* **Task to complete**:
Scan the records below and say how many lines include the word "report", giving no other text.

* **Available records**:

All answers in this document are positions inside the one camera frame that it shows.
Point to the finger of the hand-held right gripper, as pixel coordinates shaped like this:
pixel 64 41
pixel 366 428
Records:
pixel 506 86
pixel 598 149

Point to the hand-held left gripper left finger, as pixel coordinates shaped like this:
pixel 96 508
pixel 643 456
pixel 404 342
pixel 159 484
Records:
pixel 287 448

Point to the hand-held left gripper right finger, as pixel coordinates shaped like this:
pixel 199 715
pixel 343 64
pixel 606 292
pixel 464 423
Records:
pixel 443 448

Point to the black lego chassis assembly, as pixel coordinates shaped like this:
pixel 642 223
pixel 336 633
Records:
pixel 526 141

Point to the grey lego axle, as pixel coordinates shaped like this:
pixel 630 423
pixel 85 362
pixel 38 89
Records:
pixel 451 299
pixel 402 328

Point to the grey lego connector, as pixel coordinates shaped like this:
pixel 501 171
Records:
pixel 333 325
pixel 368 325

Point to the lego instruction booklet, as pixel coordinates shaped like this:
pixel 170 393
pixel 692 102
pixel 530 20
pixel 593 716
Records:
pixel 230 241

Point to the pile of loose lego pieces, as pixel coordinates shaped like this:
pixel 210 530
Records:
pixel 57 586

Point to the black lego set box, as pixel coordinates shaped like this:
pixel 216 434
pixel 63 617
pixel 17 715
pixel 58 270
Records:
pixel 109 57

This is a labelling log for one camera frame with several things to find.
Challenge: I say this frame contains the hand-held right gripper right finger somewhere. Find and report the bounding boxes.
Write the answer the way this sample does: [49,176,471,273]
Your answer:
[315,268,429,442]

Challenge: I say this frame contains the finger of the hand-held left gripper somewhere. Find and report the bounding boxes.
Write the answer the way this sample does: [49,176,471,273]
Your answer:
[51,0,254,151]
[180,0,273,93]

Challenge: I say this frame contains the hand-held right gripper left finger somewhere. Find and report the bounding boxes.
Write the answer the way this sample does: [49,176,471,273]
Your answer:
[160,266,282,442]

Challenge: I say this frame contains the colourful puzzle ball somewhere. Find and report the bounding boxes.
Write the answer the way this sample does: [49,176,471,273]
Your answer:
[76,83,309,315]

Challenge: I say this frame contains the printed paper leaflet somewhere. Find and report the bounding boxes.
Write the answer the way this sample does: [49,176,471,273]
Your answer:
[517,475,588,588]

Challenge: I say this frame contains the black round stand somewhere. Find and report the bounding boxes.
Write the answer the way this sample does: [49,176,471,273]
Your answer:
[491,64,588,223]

* **Result of this exercise**:
6